--- Stored entries ---
*** Begin section ***

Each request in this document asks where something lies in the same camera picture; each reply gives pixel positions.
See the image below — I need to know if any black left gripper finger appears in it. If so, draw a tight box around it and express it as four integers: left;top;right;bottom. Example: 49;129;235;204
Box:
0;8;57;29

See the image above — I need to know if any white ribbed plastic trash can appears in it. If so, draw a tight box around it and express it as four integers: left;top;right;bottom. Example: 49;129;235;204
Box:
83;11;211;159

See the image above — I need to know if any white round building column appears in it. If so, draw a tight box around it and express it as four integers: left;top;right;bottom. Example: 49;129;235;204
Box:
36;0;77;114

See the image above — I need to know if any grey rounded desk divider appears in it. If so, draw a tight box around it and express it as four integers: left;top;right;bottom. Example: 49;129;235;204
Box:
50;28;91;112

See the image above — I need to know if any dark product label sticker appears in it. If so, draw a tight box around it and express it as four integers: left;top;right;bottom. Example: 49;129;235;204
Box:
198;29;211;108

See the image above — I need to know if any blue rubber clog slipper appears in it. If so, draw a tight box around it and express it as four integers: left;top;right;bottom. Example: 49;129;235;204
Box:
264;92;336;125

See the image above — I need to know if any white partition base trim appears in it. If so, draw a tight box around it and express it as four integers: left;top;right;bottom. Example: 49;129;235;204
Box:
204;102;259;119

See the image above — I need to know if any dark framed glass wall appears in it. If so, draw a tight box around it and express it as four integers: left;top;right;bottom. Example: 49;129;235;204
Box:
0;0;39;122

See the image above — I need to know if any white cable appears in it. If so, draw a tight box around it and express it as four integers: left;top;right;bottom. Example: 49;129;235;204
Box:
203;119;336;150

*** End section ***

--- Problem requirements ---
Each line above that contains the string "dark" counts once; give the number of such lines and nothing more.

--- Response ---
2